I really find this a difficult thing to do, oh I can look back and say I was this grey, shadow, see-through person having lost myself years ago, that isn’t that hard bit. The hard bit is saying how far I’ve come to this point in time, it’s like, I’ve done nothing special to get here, only done what you said, followed the things I love to do, that’s no biggy is it? So then, if that’s true, why the fucking hell haven’t I done it already? What has been the difference this time? The want was there, the wishing and the trying…………

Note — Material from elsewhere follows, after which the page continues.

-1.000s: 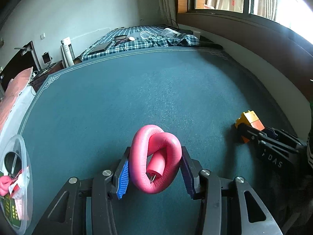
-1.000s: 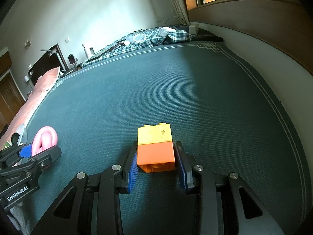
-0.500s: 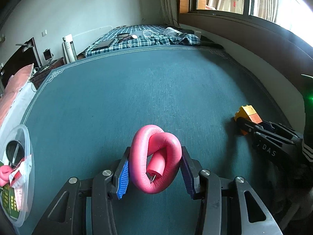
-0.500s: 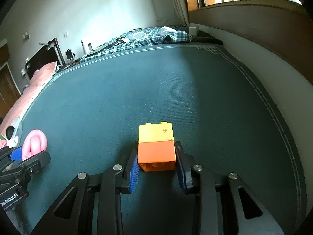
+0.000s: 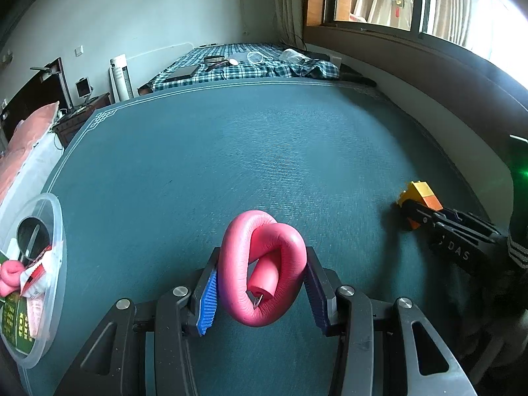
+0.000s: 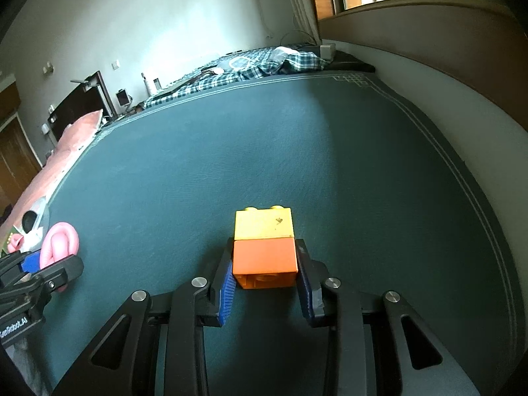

It is the accountability, the group of fantastic, awesome women I now associate with who make me feel just as invincible and awesome as they all are. I’ve watched them grow, step by step they have taken themselves on a journey and are now achieving their dreams. Sometimes it’s overwhelming, the things I want to do but I know it’s all possible, I may not reach them by the time I’ve finished my personal coaching but I know I can do it, I just need to push myself out of the comfort zones, yes that’s scary but not life threatening, just uncomfortable but it’s knowing that uncomfortable is great, because you’re stretching yourself to new heights of awesomeness. Something I thought I did before but I really didn’t, I backed off when things got uncomfortable and kidded myself that I’d tried, really pushed it. Going to Florence made me realise what really going out of your comfort zone means, I’m not sure that I would feel much happier going abroad on my own again now but at least I know I CAN do it if I need/want to and that it isn’t as bad as I thought it was (especially if you go first/business class). I also now have a measure of how it feels to be out of my comfort zone and equally how good it is when you discover you can do it.
It’s also the mind-set, would I have ever thought I could make a business out of what I love to do, would I have ever built a website, blogged, video, live video, consider I was worthy of having a proper life full of happiness? No, is the answer and nor would I have ever contemplated encouraging someone else to look at what they are doing and consider doing something for themselves and I’ve been doing that too, no I don’t want to be a coach but it’s fun to watch people suddenly do something for themselves and realise some of their dreams. I now do all these things on a daily basis, with true happiness (plus a few frustrated swear words here and there).
I look at people differently 4 months on and yes I will be culling my FB friend list because there are people on there that I haven’t connected with for a long time and I now have new, motivating, inspiring women to move forward with thanks to my coach and her FB groups. I also intend to have my own FB group of women who want to indulge themselves in creativity, plus I really fancy a long weekend of creativity and indulgence (thinking, massage and champers here ladies) so definitely going to be looking into workshops for next year, if not sooner. I have so many ideas, they are hard to contain so now the only problem I have is trying not to get carried away and get overwhelmed, funny how one thought leads to another and another……….
I could go on forever telling you about the wonderful realisations and how far I’ve come but I’m too bloody busy JFDI so for now you are just going to have to watch this space! I’m so excited and happy I could burst!